People have the right to determine with whom they wish to do business. Occasional misbegotten bigotry is the price of living in a free society. Being an asshole is a right, while having somebody bake you a wedding cake isn't.…We have plenty of tools outside the force of the state to respond to bigotry. We have protests, and the media, and online reviews, and social platforms, and competition, and so many more ways to respond to bigotry than we did back in the days of segregation.

In other words, there are ways do the right thing without government compulsion. If a business discriminates against a certain class of people, consumers have the right to punish the business by withholding their patronage. As libertarians, we see this as an altogether superior method of encouraging people not to be jerks. 

But if we are going to hold up social pressure as an alternative to government interference, we need to be willing to use it. "We've got organizations like Consumer Reports that serve a kind of regulatory function in the market," says Zwolinski. "I think it's important in a way for libertarians to not just tolerate those sorts of things but also to embrace it. You want government out of the picture so that people can take care of themselves, but the market only works if people are actively involved in understanding what they're buying, and what the alternatives are, and what all goes into it."

Ethical consumerism—refusing to participate in or support commercial activities we believe to be objectionable from a moral standpoint—is the alternative to government intervention. If it bothers us that professional football is an industry in which the workers physically destroy themselves as a matter of course, perhaps we have an even stronger obligation as libertarians to eschew it.

Analogy No. 4: Sweatshops

Boycotting products that come from third world sweatshops is a bad idea. Libertarians understand that the people who work in such places generally have no better alternatives—they accept the employment willingly, knowing that at the end of the day they (or their families) are very likely to be more prosperous for it. Attempting to put a sweatshop out of business actually takes away people's best option for improving their lives. It is a net negative for the very individuals anti-sweatshop activists presumably mean to help.

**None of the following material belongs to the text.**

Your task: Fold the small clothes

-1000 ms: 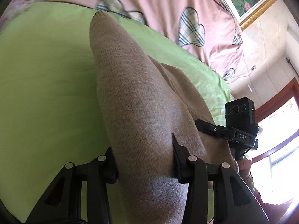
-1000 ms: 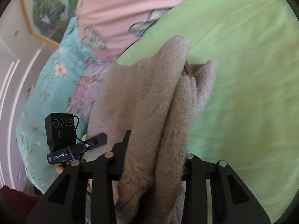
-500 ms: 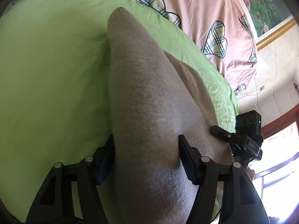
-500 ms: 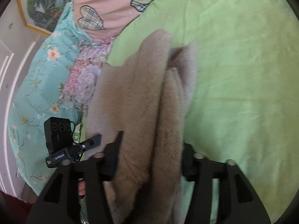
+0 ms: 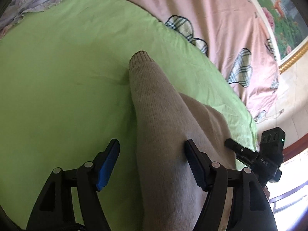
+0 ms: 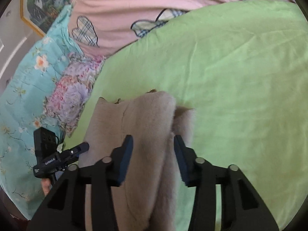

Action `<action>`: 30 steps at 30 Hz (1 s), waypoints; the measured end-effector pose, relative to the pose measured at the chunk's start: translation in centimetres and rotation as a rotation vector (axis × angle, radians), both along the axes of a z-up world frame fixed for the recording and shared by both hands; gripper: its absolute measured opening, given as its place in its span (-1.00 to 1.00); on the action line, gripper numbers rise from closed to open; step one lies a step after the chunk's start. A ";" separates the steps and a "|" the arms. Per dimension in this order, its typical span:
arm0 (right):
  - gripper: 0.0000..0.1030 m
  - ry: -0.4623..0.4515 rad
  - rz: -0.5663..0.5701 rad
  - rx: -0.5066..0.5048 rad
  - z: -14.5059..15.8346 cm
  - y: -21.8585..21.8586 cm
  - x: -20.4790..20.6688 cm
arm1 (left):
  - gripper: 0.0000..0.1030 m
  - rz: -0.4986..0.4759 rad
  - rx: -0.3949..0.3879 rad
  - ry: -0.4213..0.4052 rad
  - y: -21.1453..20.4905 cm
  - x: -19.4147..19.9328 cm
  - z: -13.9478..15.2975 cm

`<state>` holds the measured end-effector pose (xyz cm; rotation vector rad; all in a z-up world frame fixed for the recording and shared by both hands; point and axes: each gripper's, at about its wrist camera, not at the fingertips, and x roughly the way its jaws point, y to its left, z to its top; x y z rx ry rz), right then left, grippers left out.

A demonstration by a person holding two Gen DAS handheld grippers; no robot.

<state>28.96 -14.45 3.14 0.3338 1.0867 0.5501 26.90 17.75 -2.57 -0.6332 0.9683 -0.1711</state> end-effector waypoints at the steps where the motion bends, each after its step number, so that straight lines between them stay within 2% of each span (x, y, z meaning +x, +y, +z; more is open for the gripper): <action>1: -0.56 0.004 0.001 -0.020 -0.2 0.4 0.1 | 0.38 0.001 0.000 0.007 0.0 0.3 -0.1; 2: -0.71 0.004 -0.002 -0.016 -0.2 0.3 0.0 | 0.38 0.002 0.000 0.010 -0.2 0.6 0.0; 3: -0.73 -0.002 -0.008 0.011 0.2 0.0 -0.2 | 0.38 0.001 0.006 0.008 -0.1 0.8 0.2; 4: -0.85 -0.036 -0.024 0.059 1.4 -1.0 -0.9 | 0.38 -0.001 0.016 0.007 -0.2 0.8 0.3; 7: -0.85 -0.077 -0.056 0.105 2.8 -3.1 -2.5 | 0.38 -0.014 0.034 0.016 -0.5 1.8 0.1; 10: -0.85 -0.054 -0.045 0.027 1.3 -3.1 -2.7 | 0.30 -0.005 0.070 0.040 -0.8 3.4 -0.2; 11: -0.85 -0.036 -0.051 0.036 0.7 -3.3 -2.6 | 0.27 -0.003 0.079 0.039 -0.7 3.8 -0.2; 14: -0.85 -0.014 -0.092 0.086 -0.3 -4.6 -2.2 | -0.12 -0.014 0.101 0.043 -0.7 5.6 -0.2; 16: -0.85 -0.022 -0.095 0.091 -0.2 -4.5 -2.0 | -0.68 -0.015 0.151 0.040 -0.7 7.0 -0.1; 18: -0.85 -0.030 -0.090 0.080 0.0 -4.3 -2.0 | -0.87 0.006 0.212 0.037 -0.4 8.2 -0.2; 20: -0.85 -0.027 -0.090 0.077 0.0 -4.2 -1.9 | -0.88 0.021 0.249 0.023 -0.3 9.0 -0.3; 26: -0.85 -0.003 -0.091 0.035 -1.5 -3.8 -1.8 | -0.88 0.051 0.259 0.001 0.5 10.9 -0.5; 29: -0.80 0.001 -0.096 0.050 -0.9 -4.0 -2.1 | -0.84 0.064 0.225 -0.002 0.8 9.2 0.7; 30: -0.79 -0.004 -0.103 0.051 -0.4 -4.2 -2.4 | -0.77 0.065 0.226 -0.015 0.8 7.8 1.6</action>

Could ending professional football as we know it have similar consequences, by removing an avenue for personal advancement? Until recently, it seemed obvious that NFLers ended up better off on average for having played the game—that it more or less made sense for them to decide the rewards were worth the risk. But revelations about the prevalence of head trauma suffered on the field and its long-term effects for players seem to at least call that calculation into question. Harvard researchers have found that NFL players' lives are, on average, almost two decades shorter than average American men's lives. In many cases, they die horrifically (as one sports writer put it, "from the inside out"), with brain damage destroying "not only what people can do, but also who they are, now and forever."

It doesn't always take decades for things to go wrong. It's been 38 days since the body of Ohio State University wrestler and walk-on football player Kosta Karageorge was found in a dumpster. In a text message to his mother before he apparently killed himself, he apologized for being an embarrassment and blamed "these concussions." He was 22.